Journées nationales de l'archéologie : à Aléria, les Etrusques se rappellent à la mémoire des archéologues
Peuplé depuis l'Antiquité, Aléria (Haute-Corse) a notamment été occupé par les Etrusques, venus de Toscane (nord de l'Italie).
Le site d’Aléria, capitale de la Corse antique, sera ouvert pendant les Journées nationales de l’archéologie (JNA), qui ont lieu du 14 au 16 juin 2019. Alors que vient d'y être découvert une tombe étrusque exceptionnelle. Entretien avec l'archéologue Laurent Vidal.
Franceinfo Culture: Qu’avez-vous découvert lors de vos fouilles, entreprises dans le cadre d’une opération d’archéologie préventive ?
Laurent Vidal: Nous avons mis au jour une partie de la nécropole romaine d’Aléria et un bout de voie de la même période.

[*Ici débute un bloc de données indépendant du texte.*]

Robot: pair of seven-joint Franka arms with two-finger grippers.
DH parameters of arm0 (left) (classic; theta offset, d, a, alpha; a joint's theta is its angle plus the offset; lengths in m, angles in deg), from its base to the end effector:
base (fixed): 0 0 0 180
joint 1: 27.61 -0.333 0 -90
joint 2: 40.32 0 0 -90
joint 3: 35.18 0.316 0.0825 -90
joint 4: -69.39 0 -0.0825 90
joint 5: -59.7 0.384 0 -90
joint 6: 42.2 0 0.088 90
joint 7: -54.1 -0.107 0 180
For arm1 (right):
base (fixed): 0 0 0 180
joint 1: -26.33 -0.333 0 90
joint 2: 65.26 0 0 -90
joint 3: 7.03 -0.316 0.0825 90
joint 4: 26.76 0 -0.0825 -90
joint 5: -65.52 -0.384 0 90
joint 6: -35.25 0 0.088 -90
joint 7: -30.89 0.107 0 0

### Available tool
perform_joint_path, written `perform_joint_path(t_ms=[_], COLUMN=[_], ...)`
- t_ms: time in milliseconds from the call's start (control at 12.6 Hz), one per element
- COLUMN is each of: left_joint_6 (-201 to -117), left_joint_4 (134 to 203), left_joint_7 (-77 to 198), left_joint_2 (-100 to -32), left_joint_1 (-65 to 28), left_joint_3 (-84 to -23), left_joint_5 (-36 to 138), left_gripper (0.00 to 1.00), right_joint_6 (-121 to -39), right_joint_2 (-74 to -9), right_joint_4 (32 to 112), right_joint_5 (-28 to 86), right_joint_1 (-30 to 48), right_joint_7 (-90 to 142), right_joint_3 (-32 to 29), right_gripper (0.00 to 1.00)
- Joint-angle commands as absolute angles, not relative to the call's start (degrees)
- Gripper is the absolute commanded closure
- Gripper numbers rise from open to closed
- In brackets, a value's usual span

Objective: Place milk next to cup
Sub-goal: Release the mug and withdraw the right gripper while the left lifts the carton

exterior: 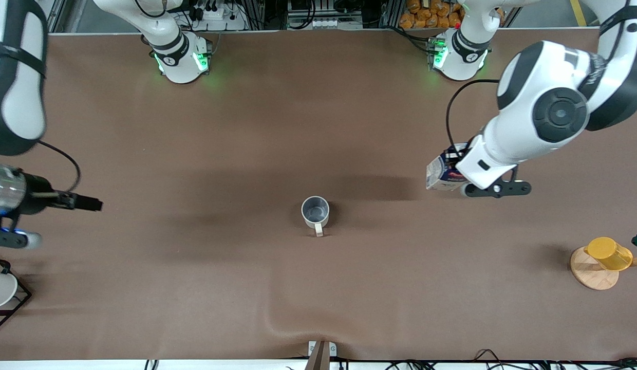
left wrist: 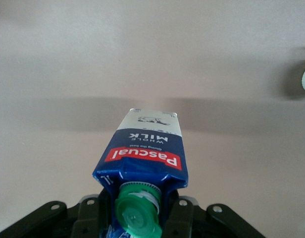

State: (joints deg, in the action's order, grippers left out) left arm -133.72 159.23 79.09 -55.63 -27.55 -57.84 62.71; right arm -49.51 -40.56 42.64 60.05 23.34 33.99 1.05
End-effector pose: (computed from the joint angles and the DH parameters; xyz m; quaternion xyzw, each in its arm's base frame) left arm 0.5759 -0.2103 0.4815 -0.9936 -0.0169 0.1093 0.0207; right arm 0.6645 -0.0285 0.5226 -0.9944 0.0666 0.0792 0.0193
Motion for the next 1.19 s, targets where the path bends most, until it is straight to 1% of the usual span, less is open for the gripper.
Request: perform_joint_path(t_ms=[0,159,317,397,635,1111], left_joint_6=[-135.36,-135.36,-135.36,-135.36,-135.62,-136.59], left_joint_4=[162.2,162.73,162.99,163.0,162.91,162.82], left_joint_7=[82.57,82.84,82.93,83.01,84.94,90.12], left_joint_2=[-53.68,-53.68,-53.77,-53.95,-54.3,-54.91], left_joint_1=[-27.96,-27.96,-27.88,-27.88,-26.65,-23.05], left_joint_3=[-60.21,-60.93,-61.71,-61.98,-62.07,-62.07], left_joint_5=[62.6,62.69,62.6,62.6,62.6,62.51], left_gripper=[0.58,0.58,0.58,0.58,0.58,0.58], right_joint_6=[-50.8,-52.28,-55.88,-56.07,-55.46,-54.49], right_joint_2=[-47.14,-51.0,-56.27,-57.34,-54.71,-54.97], right_joint_4=[50.39,54.16,60.31,61.38,55.35,53.49], right_joint_5=[61.56,61.65,61.74,61.65,63.48,64.38], right_joint_1=[25.27,25.18,25.27,25.1,24.48,24.39], right_joint_7=[31.07,31.41,31.5,31.68,31.86,31.68], right_joint_3=[0.0,0.09,0.0,0.0,-0.26,-0.26], right_gripper=[0.0,0.0,0.0,0.0,0.0,0.0])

Cette nécropole a existé tout au long de l’occupation romaine de la Corse, de 259 avant notre ère jusqu’à 300 après. C’est à cette occasion que nous avons découvert une chambre funéraire souterraine étrusque sur un terrain individuel.
Dans les années 1960-1970, 179 tombes étrusques en sous-sol avaient déjà été découvertes à Aléria…

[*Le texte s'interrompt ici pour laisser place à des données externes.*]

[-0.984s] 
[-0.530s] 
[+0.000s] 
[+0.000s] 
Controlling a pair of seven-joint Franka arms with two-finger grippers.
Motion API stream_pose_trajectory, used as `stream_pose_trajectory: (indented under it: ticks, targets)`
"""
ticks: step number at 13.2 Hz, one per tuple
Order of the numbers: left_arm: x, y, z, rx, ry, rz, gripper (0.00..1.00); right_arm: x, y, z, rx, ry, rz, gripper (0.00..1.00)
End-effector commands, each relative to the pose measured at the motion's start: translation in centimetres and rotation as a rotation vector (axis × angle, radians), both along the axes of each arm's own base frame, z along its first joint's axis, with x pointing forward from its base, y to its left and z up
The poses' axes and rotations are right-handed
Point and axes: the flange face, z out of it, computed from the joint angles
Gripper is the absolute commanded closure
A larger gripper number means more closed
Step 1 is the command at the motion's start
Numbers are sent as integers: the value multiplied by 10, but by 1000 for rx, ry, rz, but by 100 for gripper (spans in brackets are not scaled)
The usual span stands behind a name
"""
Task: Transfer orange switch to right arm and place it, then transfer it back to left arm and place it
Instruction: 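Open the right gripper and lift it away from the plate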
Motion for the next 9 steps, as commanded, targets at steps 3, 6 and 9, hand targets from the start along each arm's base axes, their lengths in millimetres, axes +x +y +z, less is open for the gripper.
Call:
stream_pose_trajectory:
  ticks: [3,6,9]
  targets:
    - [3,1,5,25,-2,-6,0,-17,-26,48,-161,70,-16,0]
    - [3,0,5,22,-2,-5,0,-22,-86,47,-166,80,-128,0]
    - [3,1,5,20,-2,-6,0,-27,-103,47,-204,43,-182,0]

Elles l’avaient été à Casabianda, à 800 m de l’actuel chantier de fouilles, lors d’opérations menées par les archéologues Laurence et Jean Jehasse dans le cadre des de travaux agricoles. Les tombes étaient regroupées. D’autres étaient isolées et réparties dans le terroir en fonction des propriétés foncières.
Qu’apporte cette nouvelle découverte ?
Elle va permettre de mieux caractériser les tombes mises au jour il y a une quarantaine d’années, de mieux étudier leur répartition spatiale et la place de certaines d’entre elles. Cela va nous permettre aussi de relire les découvertes des Jehasse. On sort ainsi de l’image de ces nécropoles étrusques italiennes où sont regroupées des dizaines de tombes le long d’une voie. De ce point de vue, à Aléria, nous n’avons pas retrouvé la voie étrusque.
En quoi s’agit-il d’un évènement international ?
Je m’en rends compte avec le nombre de mails que je reçois ! En premier lieu, nous avons la chance que les ossements soient très bien conservés (ce qui n’est pas le cas d’habitude en Corse, NDLR).
Dans le même temps, nous disposons de moyens financiers importants dans la mesure où l’opération a été qualifiée par l’Etat de "découverte d’importance exceptionnelle". Nous pouvons mener des études approfondies et prolonger les travaux de Laurence et Jean Jehasse. Ceux-ci avaient découvert une importante collection de vases aujourd’hui conservés au musée d’Aléria. Mais l’on ne sait rien de précis sur la répartition et l’organisation de ces vases dans une tombe. En clair, cela avait-il un rapport avec la pratique du banquet funéraire ?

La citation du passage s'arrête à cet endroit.